• WHAT TO WORK ON:
Give again, word for word, each line below starting at the one that contains "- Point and" and ending at the one that contains "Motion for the".

• DATA:

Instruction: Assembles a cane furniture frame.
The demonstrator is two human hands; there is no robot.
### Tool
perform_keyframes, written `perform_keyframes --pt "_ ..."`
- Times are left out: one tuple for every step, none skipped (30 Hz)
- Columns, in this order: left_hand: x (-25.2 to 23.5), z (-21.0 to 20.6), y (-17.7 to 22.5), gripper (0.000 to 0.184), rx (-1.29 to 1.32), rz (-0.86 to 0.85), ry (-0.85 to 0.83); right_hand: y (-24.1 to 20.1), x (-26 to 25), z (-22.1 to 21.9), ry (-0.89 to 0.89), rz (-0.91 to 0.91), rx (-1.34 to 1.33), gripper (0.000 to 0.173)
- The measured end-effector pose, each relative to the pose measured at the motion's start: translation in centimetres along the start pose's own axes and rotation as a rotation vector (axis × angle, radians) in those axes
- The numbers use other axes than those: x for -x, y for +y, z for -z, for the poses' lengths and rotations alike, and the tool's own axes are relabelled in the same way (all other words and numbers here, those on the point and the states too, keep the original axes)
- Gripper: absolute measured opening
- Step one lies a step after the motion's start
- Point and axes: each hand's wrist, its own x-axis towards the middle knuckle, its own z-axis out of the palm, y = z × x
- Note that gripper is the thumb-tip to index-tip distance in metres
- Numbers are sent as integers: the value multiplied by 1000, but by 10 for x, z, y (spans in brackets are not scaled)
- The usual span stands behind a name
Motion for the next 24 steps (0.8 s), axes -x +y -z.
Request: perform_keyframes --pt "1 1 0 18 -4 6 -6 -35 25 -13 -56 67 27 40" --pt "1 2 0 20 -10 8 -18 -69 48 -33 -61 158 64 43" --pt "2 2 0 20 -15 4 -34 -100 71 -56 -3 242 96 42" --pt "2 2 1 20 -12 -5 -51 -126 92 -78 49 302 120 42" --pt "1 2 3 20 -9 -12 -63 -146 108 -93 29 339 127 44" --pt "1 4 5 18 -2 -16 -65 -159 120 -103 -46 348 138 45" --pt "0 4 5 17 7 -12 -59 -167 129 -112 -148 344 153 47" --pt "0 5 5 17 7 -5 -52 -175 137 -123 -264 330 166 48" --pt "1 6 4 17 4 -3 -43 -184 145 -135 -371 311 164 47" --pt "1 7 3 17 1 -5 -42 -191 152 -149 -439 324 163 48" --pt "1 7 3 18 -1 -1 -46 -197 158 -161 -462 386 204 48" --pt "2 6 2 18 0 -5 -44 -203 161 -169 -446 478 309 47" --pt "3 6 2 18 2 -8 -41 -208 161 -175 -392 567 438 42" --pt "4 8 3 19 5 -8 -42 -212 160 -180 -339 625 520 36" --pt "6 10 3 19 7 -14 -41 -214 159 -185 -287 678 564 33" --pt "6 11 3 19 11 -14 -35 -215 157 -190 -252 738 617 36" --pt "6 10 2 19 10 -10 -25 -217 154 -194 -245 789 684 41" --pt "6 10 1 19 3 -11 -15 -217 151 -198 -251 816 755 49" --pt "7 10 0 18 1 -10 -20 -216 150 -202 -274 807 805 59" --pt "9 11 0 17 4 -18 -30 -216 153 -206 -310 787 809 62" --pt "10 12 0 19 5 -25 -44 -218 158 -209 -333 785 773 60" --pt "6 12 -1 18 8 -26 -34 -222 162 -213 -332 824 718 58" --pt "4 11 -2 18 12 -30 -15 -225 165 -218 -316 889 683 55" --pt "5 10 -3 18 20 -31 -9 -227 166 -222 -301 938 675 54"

• ANSWER SECTION:
- Point and axes: each hand's wrist, its own x-axis towards the middle knuckle, its own z-axis out of the palm, y = z × x
- Note that gripper is the thumb-tip to index-tip distance in metres
- Numbers are sent as integers: the value multiplied by 1000, but by 10 for x, z, y (spans in brackets are not scaled)
- The usual span stands behind a name
Motion for the next 24 steps (0.8 s), axes -x +y -z.

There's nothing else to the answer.